Declan Burn and Matt Ritani of Burn + Ritani have designed ‘Belly of the Beast’, an installation in Matakana, New Zealand, that is a 12 meter tower covered in shingles made of tires.
The Project Description:
A furry pelt? A prickly cousin of the Brick Bay tower? Perhaps a Kakahu or cloak? ‘Belly of the Beast’ gestures towards many references, however it resists a single meaning. Borrowing strategies of ambiguity in fringe practices of sculpture and architecture, ‘Belly of the Beast’ situates folly as a ‘double’ of architecture. As mannequin architecture this project gazes away from architecture proper.
The Folly is embodied; one can become the architecture, with the inhabitant climbing up an internal ladder which leads to an open window, serving as its temporary face. This calls into question the static relationship between object, meaning and audience. The Folly consists of a 12 metre tower clad in tyre tread shingles, utilizing a sustainability ethos of ‘materials in transit’ meaning all components of the proposal continue on to second lives at the end of the exhibition.

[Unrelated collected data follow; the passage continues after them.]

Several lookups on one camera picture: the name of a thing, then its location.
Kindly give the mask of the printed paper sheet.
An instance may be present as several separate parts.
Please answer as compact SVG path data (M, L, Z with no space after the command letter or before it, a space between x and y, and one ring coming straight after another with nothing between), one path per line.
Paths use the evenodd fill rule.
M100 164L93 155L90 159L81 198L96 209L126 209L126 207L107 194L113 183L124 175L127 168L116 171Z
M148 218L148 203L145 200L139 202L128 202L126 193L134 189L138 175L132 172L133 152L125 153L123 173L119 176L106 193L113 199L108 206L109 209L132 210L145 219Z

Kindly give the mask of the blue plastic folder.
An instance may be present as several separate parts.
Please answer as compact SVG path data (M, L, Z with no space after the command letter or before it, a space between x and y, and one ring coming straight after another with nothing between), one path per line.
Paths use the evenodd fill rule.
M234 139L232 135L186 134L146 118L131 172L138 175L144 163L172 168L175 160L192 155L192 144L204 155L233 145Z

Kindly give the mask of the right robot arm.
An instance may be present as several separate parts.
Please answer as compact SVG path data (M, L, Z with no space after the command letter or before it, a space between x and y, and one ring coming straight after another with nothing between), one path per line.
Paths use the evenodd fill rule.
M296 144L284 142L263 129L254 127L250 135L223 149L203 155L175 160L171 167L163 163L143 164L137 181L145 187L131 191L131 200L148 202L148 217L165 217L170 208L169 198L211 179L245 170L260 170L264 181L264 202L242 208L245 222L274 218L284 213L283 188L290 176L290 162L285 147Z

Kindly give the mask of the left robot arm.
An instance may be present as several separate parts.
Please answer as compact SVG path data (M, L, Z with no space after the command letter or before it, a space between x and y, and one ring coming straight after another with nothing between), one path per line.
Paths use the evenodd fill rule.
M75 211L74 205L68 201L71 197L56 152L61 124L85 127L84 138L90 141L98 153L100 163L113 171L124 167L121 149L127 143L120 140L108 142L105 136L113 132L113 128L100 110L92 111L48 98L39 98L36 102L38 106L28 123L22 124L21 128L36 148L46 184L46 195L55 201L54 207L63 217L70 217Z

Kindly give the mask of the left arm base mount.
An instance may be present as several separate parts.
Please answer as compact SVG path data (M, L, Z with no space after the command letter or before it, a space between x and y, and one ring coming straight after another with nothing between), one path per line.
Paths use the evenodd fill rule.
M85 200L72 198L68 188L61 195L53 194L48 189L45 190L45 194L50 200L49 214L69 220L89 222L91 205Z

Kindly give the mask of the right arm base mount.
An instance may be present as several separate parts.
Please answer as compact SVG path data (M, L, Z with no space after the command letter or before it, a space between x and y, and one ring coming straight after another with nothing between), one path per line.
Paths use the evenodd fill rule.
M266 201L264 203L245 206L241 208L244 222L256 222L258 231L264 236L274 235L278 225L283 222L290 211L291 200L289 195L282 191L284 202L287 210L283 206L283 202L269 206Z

Matt and Declan have looked to sculpture for possible points of collision between sculptural and architectural practice. A key moment occurs in the development of modernist sculpture when sculpture dissolved the pedestal, removing a frame that signifies it as an ideological place holder. Sculpture began to have more agency in everyday space and therefore began to implicate architecture. Sculpture became less about an objective gaze and its relationship to us as an audience became under tension.
This tension was something that Matt and Declan wished to explore. The Folly is vague in its references; including Kahu toi (Maori Flax Cloaks), a furry beast, the existing Brick Bay tower and Eva Hesse’s Accession series amongst other readings. However in our project no single reference is attributed with a primacy of meaning. It is all of these things – it is none of these things. And just like in the development of the modernist sculpture, anxieties of interpretation start to operate in the art of The Folly. The tyre tread exterior blurs its architectural tectonic refusing its constructed nature and othering itself from architecture, a strange abandoned abstract object.
Jeremy Till wrote that ‘all architecture is building waste in transit.’ In the interest of sustainability, it was important for us to situate the construction of the folly within a process of future assemblies, meaning The Folly is a temporary material state for what will transform into other plausible uses. This consideration fundamentally alters the detailing of such a folly as the proportions of systems must optimise reusable material. The cladding is in oversized tyre tread shingles, reusing what would otherwise be waste. After the exhibition period of 12 months the tyres will then be sent to an Auckland based tire shredder and be donated to a local equestrian club for dressage arenas as rubber chip is more comfortable for horses. Rather than simply recycling we increase value, contributing to community good.